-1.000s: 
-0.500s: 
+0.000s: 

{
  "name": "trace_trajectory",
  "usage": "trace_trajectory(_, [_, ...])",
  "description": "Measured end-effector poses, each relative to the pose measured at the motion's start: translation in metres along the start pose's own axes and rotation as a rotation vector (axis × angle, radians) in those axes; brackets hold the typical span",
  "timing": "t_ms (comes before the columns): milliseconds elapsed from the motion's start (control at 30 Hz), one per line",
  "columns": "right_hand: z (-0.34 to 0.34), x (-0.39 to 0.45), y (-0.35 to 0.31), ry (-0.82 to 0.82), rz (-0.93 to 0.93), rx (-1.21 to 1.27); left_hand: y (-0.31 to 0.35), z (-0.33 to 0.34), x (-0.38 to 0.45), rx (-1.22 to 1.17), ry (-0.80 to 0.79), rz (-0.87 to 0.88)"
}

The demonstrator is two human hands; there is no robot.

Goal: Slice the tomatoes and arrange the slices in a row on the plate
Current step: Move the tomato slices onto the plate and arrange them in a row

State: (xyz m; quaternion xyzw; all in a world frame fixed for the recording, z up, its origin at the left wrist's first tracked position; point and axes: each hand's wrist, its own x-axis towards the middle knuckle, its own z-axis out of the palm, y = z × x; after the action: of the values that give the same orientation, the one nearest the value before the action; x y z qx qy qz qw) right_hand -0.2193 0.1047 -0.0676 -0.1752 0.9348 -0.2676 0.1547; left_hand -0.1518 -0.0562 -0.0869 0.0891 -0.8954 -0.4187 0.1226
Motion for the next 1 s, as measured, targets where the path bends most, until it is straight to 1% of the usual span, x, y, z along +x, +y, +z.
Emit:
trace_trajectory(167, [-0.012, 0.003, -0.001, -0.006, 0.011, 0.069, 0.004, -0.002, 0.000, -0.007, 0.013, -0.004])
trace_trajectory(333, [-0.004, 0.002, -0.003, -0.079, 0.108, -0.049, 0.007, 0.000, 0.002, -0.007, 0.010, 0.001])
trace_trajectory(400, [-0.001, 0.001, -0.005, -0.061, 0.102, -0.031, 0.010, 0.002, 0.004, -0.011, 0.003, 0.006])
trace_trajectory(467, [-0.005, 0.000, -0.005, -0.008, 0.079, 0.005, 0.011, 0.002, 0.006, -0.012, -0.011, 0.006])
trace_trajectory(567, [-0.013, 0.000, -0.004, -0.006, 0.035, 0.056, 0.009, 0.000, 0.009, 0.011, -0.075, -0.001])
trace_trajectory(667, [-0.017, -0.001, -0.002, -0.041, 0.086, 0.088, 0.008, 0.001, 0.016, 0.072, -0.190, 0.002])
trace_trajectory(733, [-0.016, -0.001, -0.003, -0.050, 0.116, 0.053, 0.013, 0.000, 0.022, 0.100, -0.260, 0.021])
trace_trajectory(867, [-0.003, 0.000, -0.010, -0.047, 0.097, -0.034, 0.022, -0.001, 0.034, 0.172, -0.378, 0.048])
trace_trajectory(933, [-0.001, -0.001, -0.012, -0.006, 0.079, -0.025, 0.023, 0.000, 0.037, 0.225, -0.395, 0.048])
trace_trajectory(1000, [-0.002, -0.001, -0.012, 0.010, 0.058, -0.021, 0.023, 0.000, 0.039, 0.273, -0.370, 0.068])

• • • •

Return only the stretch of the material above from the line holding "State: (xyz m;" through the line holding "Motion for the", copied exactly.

State: (xyz m; quaternion xyzw; all in a world frame fixed for the recording, z up, its origin at the left wrist's first tracked position; point and axes: each hand's wrist, its own x-axis towards the middle knuckle, its own z-axis out of the palm, y = z × x; after the action: of the values that give the same orientation, the one nearest the value before the action; x y z qx qy qz qw) right_hand -0.2193 0.1047 -0.0676 -0.1752 0.9348 -0.2676 0.1547; left_hand -0.1518 -0.0562 -0.0869 0.0891 -0.8954 -0.4187 0.1226
Motion for the next 1 s, as measured, targets where the path bends most, until it is straight to 1% of the usual span, x, y, z along +x, +y, +z.

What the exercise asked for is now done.